The moderator, journalist Miriam Meckel, then asked Ivanka to speak to that reaction, and answer a question that’s been upsetting many Americans, as well.

“The German audience is not that familiar with the concept of a First Daughter,” she said. “What is your role? Who are you representing? Your father, as the President of the United States? The American people? Or your business?”

That’s when the nervous smile appeared. “Certainly, not the latter,” she said, adding that the role is “rather unfamiliar.”

It was a humble answer, and perhaps a sympathy play. What bothered me the most was her response to the snickers: "I've certainly heard the criticism from the media, and that's been perpetuated, but I know from personal experience, and I think the thousands of women who have worked with and for my father for decades when he was in the private sector are a testament to his belief and solid conviction in the potential of women….”

And that’s where our First Daughter lost me.

Much as I would like to feel compassion for her being put in a no-win position, she accepted the job. It’s hard to know what hold her father has over her, a married mother of three, who has already built her own fashion and accessories empire and acquitted herself well as one of the Talmudic judges whispering in her father’s ear on “The Apprentice.”

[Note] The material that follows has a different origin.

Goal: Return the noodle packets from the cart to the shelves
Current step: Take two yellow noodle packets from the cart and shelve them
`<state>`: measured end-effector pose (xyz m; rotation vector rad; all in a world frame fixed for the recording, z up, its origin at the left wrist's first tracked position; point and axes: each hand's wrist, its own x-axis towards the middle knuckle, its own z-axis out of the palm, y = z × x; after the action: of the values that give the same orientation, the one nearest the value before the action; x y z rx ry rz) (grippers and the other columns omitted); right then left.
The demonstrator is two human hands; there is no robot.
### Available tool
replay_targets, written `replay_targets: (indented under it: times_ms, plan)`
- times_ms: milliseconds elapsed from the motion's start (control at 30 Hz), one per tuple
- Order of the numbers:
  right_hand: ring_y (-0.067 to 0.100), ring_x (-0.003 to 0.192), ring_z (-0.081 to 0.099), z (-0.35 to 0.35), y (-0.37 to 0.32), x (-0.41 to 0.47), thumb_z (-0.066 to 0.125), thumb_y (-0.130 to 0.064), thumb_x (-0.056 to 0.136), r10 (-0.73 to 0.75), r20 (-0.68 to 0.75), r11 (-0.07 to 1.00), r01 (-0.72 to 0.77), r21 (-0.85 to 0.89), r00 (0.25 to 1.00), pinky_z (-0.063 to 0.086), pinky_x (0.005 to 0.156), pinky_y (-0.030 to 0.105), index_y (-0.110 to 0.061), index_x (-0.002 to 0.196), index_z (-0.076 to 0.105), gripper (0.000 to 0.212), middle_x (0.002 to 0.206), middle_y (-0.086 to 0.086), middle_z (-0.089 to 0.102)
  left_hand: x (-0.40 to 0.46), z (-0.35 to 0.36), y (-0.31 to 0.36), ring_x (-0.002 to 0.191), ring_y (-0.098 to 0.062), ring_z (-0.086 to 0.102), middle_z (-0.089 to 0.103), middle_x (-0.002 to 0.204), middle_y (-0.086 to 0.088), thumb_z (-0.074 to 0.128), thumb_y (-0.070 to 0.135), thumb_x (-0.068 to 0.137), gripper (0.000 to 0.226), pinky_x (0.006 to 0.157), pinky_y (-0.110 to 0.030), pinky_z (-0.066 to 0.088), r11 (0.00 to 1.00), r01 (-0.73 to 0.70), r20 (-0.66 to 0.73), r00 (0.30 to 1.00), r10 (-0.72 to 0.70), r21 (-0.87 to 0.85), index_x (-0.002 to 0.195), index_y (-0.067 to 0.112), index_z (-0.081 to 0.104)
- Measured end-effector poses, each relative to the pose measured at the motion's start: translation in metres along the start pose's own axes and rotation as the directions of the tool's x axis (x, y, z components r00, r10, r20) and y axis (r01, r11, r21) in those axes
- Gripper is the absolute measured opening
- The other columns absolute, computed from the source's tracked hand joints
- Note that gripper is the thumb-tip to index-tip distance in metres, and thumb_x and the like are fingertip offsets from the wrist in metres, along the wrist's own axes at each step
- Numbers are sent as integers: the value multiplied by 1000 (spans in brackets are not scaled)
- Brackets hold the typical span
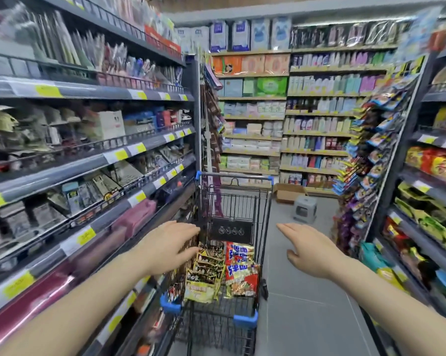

That goes for her husband, Jared Kushner, too. He was running his own family’s real estate empire when he was called away into the West Wing to not only sit in on high-level policy meetings with the President — but also, apparently, to spin straw into gold.

Jared was given a portfolio so massive (bring peace to the Middle East, end the opioid epidemic, etc.) that tens of superheroes, if not gods, could work on those assignments for decades without finishing the job.

As for Ivanka being pictured in the Oval Office, sitting next to the President at his desk, a friend responded this way on Facebook: “If I arrived in my dentist’s office to have a root canal, and he had his daughter sitting next to him on a stool, with no qualifications in dentistry but was there to ‘advise him,’ I would leave.”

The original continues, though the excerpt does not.